Just a few verses before the ones we heard today, Mary and Joseph presented Jesus in the temple when he was just a few days old.  The prophet Simeon saw Jesus and proclaimed, This child is destined for the falling and the rising of many in Israel, and to be a sign that will be opposed  so that the inner thoughts of many will be revealed—and a sword will pierce your own soul too.”  It could never be simple for Mary.  It could not be a simple congratulations on your new baby.  Given everything she was being told from angels, to shepherds, to strange prophets, and eventually her own son—her soul, her heart, and her mind must have been in constant turmoil. 

Photo by Mateus Campos Felipe 

Yet we sing of Mary, meek and mild.  We paint her with a peaceful and placid expression. Then we use her as an example of a faithful servant, a model for all of us. I would agree that she is a model for all of us, but more so because her joy was not the bliss that self-help gurus try to sell us.  It was contemplative and mysterious.  Her life and faith was full, but she was also wounded, wounded by the knowledge that her son’s life would be difficult.   There would be pain and tragedy, but there would also be resurrection.

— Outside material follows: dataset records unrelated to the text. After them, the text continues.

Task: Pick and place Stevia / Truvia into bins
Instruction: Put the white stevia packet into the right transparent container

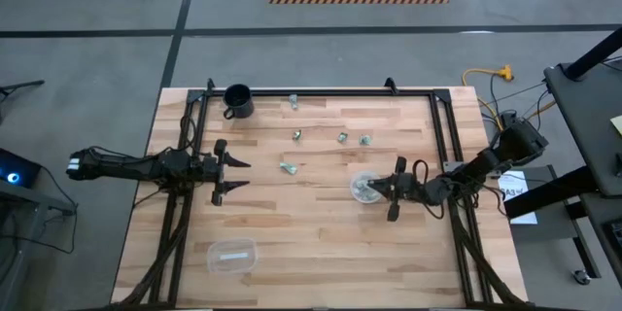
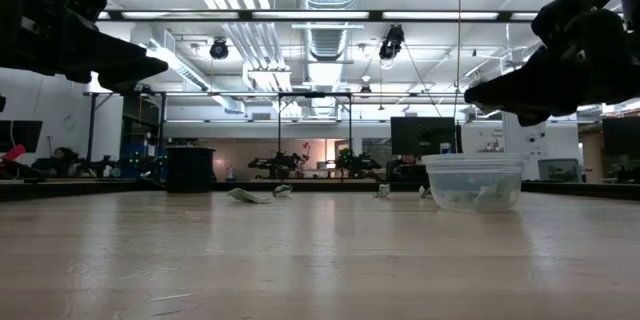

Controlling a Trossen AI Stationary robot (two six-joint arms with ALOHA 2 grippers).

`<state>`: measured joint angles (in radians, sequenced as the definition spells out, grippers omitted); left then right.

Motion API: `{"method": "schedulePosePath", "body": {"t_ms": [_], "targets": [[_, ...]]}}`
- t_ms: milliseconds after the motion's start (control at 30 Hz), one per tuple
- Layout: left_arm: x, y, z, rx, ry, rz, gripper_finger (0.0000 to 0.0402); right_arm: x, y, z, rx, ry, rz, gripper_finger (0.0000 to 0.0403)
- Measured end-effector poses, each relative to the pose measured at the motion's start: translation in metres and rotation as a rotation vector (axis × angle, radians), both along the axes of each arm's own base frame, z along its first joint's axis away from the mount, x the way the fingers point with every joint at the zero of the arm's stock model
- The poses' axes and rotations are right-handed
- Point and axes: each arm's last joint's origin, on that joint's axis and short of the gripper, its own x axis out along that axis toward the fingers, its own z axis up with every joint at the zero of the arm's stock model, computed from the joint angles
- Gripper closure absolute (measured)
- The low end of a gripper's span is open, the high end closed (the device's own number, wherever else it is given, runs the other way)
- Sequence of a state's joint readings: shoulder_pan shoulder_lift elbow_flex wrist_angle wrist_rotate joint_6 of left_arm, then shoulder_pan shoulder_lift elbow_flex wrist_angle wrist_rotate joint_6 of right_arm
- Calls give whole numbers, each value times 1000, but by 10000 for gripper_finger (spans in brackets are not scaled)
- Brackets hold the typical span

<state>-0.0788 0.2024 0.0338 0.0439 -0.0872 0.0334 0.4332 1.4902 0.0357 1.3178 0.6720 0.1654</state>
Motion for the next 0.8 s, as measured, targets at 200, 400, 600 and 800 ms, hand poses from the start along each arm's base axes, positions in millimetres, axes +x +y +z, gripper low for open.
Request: {"method": "schedulePosePath", "body": {"t_ms": [200,400,600,800], "targets": [[0,0,0,0,0,-1,189,0,0,0,0,1,-1,390],[0,0,0,0,0,0,189,0,0,-1,-4,7,-4,389],[0,0,0,0,0,0,189,0,0,-3,-15,27,-11,375],[0,0,0,0,0,0,189,0,0,-2,1,22,-14,358]]}}
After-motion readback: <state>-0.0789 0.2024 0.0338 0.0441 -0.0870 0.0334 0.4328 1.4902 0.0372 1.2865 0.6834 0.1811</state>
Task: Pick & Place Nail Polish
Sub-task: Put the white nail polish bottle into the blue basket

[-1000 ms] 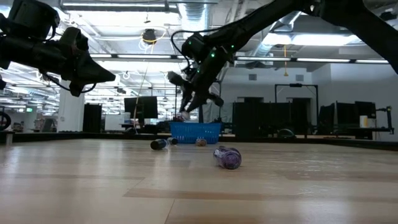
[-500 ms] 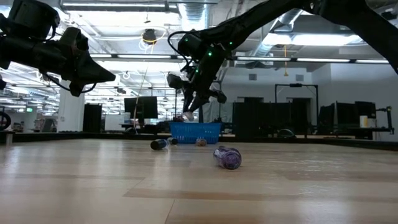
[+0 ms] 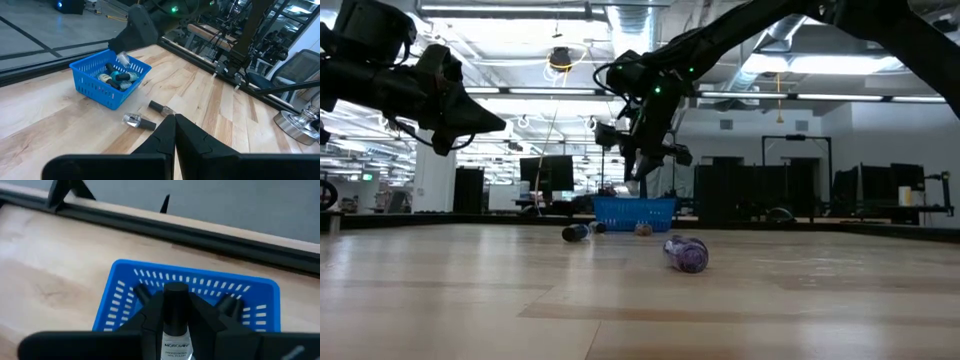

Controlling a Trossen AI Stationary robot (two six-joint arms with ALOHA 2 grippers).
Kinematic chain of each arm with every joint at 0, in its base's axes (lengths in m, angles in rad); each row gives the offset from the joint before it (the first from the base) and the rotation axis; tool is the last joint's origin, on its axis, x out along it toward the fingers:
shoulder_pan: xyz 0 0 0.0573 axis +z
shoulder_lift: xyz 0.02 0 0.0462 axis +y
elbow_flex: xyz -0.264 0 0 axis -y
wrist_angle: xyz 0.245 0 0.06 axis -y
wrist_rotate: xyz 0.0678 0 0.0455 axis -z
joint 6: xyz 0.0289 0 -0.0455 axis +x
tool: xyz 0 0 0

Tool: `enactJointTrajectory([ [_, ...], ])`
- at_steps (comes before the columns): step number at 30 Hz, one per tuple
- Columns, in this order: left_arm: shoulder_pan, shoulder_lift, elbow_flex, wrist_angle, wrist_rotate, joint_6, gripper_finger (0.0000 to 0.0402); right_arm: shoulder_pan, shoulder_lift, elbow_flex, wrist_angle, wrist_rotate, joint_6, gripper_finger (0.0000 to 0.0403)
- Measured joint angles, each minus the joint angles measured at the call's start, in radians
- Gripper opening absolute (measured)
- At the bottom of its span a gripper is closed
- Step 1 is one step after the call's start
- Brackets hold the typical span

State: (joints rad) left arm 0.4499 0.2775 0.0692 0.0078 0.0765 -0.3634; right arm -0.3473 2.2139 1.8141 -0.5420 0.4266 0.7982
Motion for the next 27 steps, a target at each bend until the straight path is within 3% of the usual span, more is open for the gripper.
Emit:
enactJointTrajectory([
  [27,0.000,0.000,0.000,0.000,0.000,0.000,0.0001,0.024,0.000,-0.007,-0.048,0.051,0.066,0.0061],
])
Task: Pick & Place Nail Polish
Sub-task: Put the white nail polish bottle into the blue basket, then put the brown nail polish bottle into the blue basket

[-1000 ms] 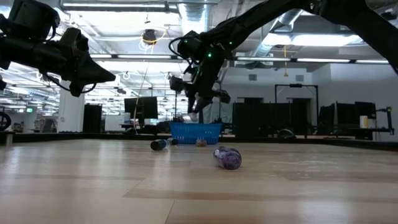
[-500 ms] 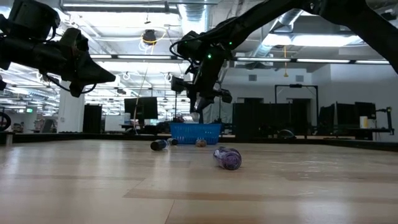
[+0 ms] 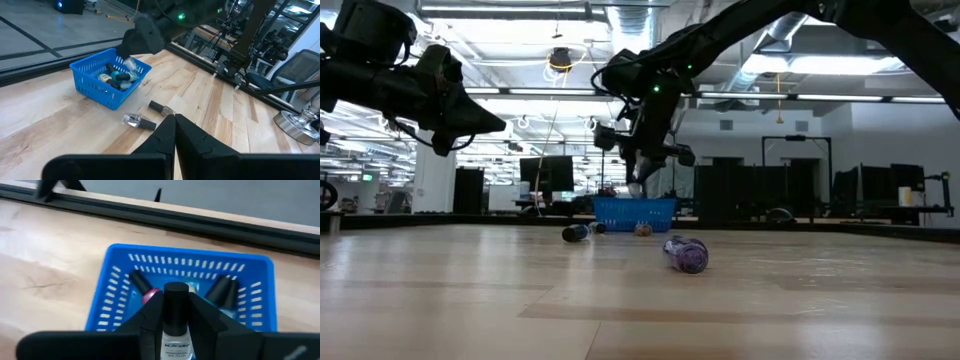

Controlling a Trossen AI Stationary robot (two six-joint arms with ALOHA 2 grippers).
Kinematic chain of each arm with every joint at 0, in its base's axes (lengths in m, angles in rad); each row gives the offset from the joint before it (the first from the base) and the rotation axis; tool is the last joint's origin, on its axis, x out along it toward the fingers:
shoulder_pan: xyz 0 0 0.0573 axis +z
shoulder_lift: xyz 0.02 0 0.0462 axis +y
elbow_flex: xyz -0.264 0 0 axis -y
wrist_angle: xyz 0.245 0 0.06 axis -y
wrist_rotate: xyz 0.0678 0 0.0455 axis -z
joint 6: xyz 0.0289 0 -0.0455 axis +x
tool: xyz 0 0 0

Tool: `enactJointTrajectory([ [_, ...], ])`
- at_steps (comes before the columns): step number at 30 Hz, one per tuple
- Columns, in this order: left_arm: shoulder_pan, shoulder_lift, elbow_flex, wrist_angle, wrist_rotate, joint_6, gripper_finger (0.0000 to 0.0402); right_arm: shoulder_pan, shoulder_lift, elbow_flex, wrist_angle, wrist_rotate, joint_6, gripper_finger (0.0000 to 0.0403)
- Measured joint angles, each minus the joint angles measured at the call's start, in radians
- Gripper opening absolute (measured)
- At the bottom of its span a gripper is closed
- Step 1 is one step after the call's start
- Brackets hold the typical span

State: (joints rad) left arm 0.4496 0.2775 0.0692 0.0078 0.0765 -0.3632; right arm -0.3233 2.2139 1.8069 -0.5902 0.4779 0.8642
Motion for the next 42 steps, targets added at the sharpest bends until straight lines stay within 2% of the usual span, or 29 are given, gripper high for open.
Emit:
enactJointTrajectory([
  [30,0.000,0.000,0.000,0.000,0.002,0.016,0.0001,0.042,0.065,0.027,0.025,0.078,0.045,0.0064],
  [36,0.000,0.000,0.000,0.000,0.002,0.016,0.0001,0.042,0.065,0.027,0.024,0.076,0.022,0.0095],
  [42,0.000,0.000,0.000,0.000,0.003,0.018,0.0001,0.041,0.064,0.027,0.021,0.047,-0.013,0.0154],
])
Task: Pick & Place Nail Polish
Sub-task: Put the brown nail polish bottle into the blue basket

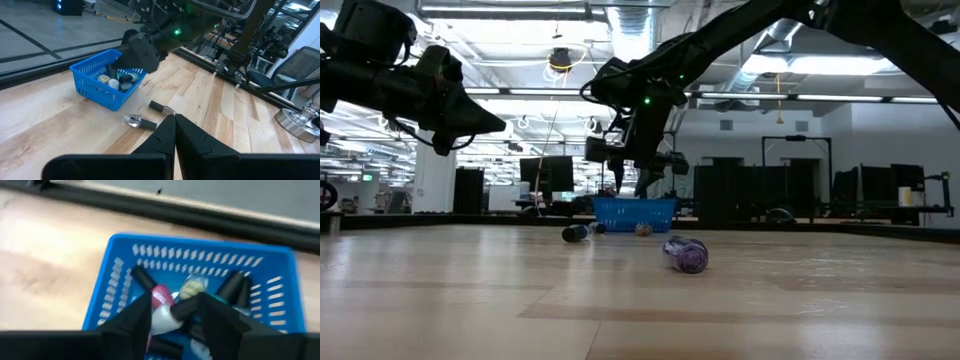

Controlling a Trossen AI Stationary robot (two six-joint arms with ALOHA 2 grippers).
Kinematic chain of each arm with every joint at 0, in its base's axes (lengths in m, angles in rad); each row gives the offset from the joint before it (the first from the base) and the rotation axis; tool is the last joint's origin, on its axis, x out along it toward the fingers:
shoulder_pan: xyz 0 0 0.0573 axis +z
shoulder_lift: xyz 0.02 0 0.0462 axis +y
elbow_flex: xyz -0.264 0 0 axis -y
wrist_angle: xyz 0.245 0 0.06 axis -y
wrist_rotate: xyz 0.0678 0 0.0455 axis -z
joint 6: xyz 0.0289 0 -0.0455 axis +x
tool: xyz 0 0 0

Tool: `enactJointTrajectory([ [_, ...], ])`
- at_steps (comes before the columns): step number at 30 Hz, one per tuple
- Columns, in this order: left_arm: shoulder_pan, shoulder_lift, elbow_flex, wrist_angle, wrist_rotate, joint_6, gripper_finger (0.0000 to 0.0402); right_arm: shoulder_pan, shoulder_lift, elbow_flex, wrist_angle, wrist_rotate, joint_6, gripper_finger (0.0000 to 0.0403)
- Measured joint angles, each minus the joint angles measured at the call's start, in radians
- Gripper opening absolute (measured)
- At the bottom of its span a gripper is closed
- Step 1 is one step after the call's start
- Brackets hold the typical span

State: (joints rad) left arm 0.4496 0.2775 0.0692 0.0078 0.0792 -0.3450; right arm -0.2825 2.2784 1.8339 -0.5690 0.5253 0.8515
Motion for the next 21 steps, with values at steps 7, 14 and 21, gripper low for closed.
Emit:
enactJointTrajectory([
  [7,0.000,0.000,0.000,0.000,0.000,-0.002,0.0001,-0.008,-0.048,0.115,-0.252,-0.093,-0.106,0.0220],
  [14,0.000,0.000,0.000,0.000,0.000,-0.003,0.0001,0.067,-0.062,0.233,-0.517,-0.113,-0.057,0.0263],
  [21,0.000,0.000,0.000,0.000,0.000,-0.003,0.0005,0.119,-0.051,0.181,-0.507,-0.197,0.030,0.0290],
])
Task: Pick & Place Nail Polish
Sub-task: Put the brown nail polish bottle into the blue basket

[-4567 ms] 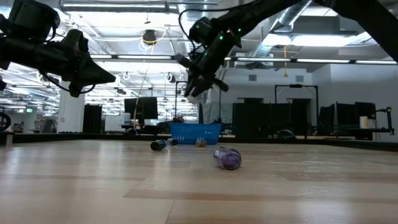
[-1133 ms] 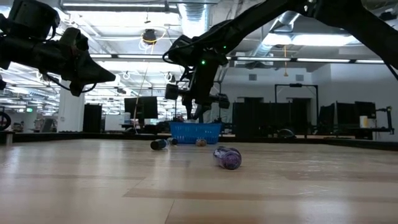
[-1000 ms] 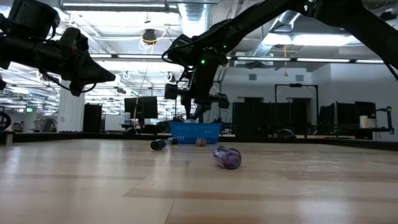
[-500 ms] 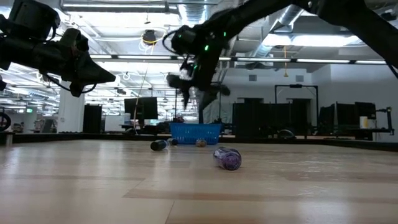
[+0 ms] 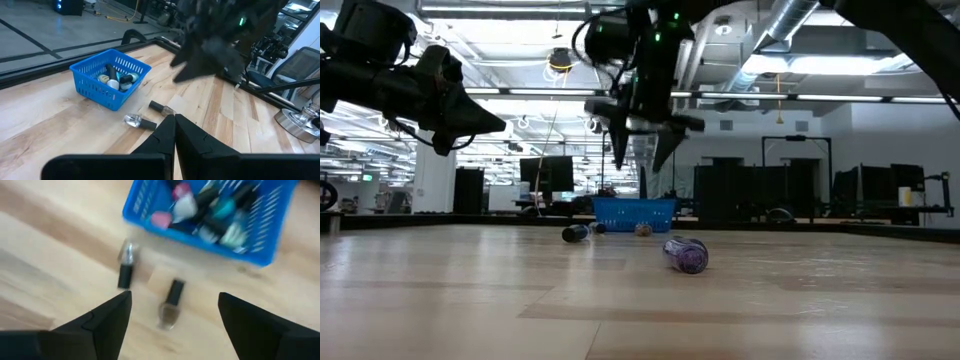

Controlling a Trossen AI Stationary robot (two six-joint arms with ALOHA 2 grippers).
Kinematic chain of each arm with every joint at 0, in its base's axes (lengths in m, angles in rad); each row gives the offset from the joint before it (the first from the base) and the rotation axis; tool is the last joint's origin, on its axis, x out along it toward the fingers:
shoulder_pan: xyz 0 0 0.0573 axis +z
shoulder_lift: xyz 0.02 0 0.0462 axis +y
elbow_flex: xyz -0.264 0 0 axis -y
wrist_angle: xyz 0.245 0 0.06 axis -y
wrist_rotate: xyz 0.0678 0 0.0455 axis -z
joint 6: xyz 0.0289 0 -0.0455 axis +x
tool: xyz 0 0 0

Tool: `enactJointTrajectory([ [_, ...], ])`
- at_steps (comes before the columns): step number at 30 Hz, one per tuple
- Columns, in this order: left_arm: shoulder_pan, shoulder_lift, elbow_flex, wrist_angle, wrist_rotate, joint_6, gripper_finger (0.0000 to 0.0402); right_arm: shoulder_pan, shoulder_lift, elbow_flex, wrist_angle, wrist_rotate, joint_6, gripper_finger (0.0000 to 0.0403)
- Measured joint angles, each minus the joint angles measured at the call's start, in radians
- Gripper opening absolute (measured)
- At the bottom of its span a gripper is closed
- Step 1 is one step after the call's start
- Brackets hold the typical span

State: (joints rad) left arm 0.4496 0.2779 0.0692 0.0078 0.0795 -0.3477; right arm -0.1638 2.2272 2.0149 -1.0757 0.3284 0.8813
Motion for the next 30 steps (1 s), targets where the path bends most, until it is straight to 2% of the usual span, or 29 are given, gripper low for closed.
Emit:
enactJointTrajectory([
  [6,0.000,0.000,0.000,0.000,0.000,0.000,0.0030,-0.017,0.004,-0.124,0.133,-0.072,0.006,0.0291],
  [16,0.000,0.000,0.000,0.000,0.000,0.000,0.0070,-0.021,0.004,-0.228,0.253,-0.130,0.026,0.0292],
  [30,0.000,0.000,0.000,0.000,0.000,-0.001,0.0072,-0.029,0.002,-0.354,0.367,-0.196,0.057,0.0272],
])
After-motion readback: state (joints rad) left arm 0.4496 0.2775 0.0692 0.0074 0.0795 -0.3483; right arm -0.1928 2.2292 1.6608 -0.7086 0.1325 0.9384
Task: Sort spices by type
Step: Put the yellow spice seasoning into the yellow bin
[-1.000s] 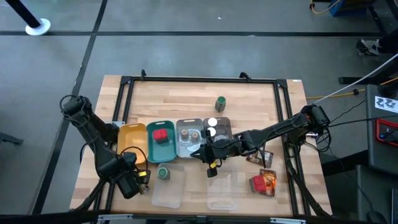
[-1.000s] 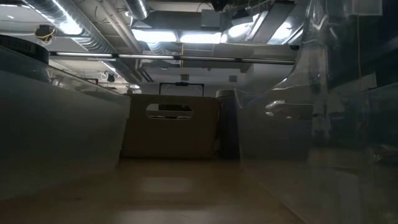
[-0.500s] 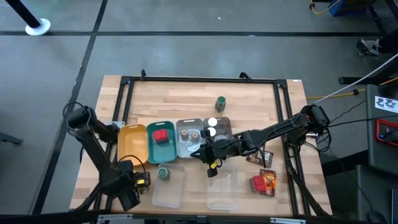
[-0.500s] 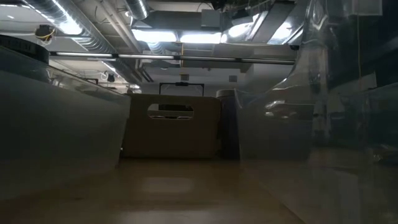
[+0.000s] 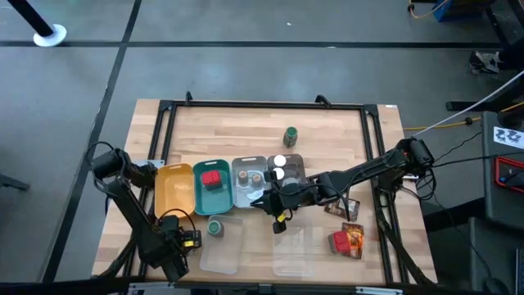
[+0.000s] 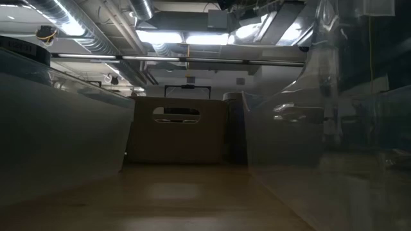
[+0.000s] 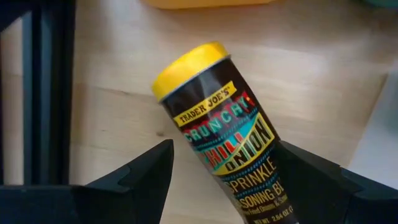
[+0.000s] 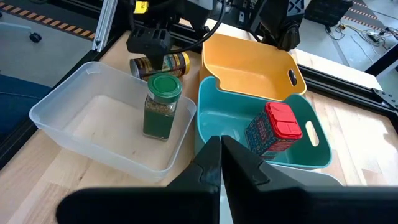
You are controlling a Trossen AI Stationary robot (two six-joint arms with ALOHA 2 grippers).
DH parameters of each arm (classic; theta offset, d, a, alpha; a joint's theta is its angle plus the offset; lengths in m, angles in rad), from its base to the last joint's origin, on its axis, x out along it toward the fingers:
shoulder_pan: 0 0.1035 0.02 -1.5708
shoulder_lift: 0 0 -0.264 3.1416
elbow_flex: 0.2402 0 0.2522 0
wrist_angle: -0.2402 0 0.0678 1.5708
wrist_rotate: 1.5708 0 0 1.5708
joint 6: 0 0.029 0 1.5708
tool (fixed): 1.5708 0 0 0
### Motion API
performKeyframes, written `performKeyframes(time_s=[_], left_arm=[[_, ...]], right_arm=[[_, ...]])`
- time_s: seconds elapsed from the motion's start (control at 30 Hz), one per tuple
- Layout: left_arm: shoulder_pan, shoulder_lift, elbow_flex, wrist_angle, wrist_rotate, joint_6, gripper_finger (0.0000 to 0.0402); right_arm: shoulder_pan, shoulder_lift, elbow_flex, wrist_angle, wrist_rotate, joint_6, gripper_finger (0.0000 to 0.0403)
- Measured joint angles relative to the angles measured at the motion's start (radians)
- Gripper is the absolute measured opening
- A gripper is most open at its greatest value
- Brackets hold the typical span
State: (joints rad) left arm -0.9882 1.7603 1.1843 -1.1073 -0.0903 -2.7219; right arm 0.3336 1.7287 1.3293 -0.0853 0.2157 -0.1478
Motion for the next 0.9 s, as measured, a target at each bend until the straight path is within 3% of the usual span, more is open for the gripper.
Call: performKeyframes(time_s=[0.47,0.9], left_arm=[[0.002,0.082,0.000,-0.009,0.001,0.010,0.0263],[0.005,0.082,0.000,0.045,0.000,0.157,0.0263]], right_arm=[[0.000,0.000,0.000,0.002,0.000,0.000,0.0014],[0.000,0.000,0.000,0.001,0.000,0.000,0.0014]])
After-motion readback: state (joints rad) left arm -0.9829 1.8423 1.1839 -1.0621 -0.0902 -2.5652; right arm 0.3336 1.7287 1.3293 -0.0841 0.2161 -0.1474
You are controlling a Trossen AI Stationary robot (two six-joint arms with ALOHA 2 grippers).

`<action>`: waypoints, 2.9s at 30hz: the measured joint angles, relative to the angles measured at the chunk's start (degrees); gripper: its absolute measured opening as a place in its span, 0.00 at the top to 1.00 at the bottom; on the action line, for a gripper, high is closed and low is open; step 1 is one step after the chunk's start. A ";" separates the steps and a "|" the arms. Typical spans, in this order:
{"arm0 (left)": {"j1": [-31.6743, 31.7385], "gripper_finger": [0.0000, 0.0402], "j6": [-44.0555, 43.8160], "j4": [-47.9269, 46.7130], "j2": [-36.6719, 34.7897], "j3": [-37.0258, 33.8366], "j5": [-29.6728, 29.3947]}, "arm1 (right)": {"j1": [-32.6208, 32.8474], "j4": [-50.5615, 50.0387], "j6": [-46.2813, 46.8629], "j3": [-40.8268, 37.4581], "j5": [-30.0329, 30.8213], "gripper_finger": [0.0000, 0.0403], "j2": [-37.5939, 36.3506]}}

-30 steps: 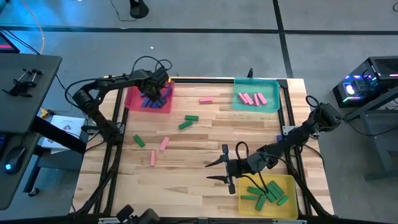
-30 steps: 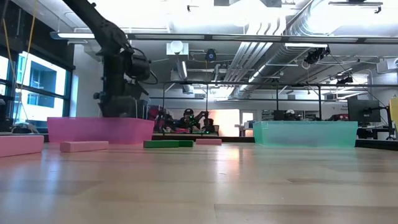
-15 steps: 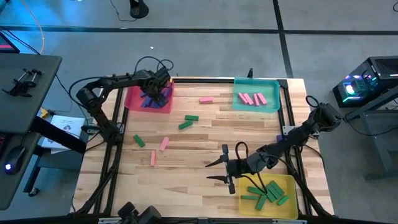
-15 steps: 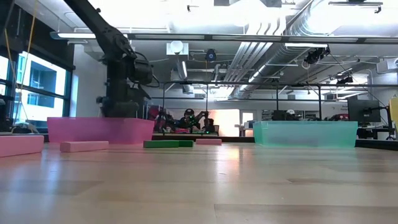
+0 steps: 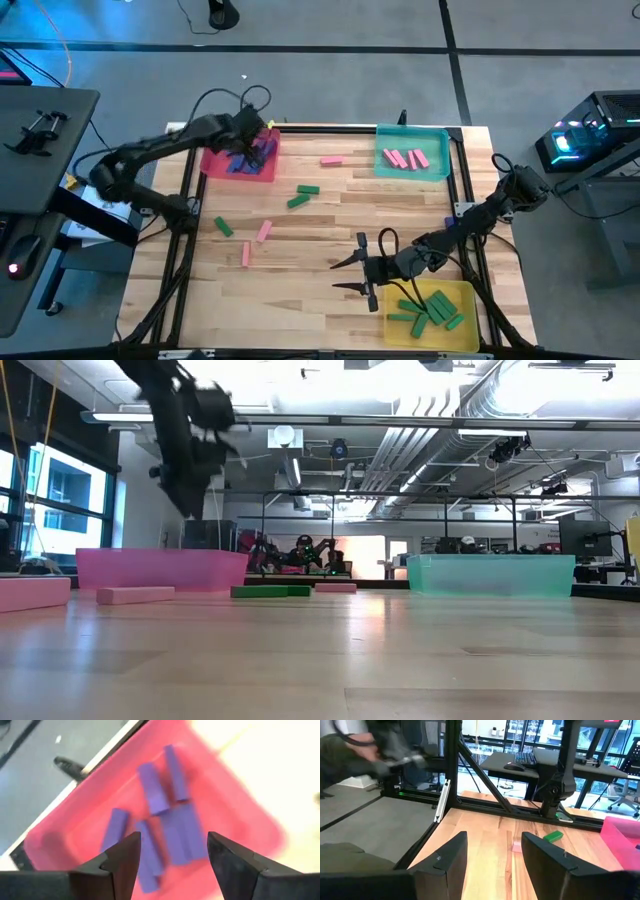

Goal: Sort blocks
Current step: Put the pink block into the blue bin

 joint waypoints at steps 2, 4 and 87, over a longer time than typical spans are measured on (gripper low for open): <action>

As we begin a new year, I know that I would like to just forget everything that has happened in 2020 and start over.  We can’t.  Over 350,000 people have died in the United States alone from COVID.  And of course, other things have been going on as well.  I could list them, but then it just sounds like I am listing the plagues.  We all know what happened in 2020.  Things will get better, but it’s not going to happen as quickly or easily as any of us want.  We have all been wounded, but so were Jesus and Mary.  Jesus was wounded physically and Mary was wounded emotionally and spiritually.

But she never lost hope. She probably asked God a lot of questions.  She probably wept and maybe even got angry at times.  But she kept all these things in her heart.  She didn’t throw it out because it made her sad or scared.  She held all those words and experiences close to her heart.  2020 and at least part of 2021 won’t be the year that most of us carry in our hearts with fond memories.  We won’t treasure most of these times.  But let’s keep them in our hearts.  Let’s learn from it, grow from it and tend to the wounds that need healing.  Then, when we come out the other side, let us experience the complicated joy that is life as a disciple of a crucified and resurrected God.  God willing…let us do it together, in this holy space where we meet God and one another.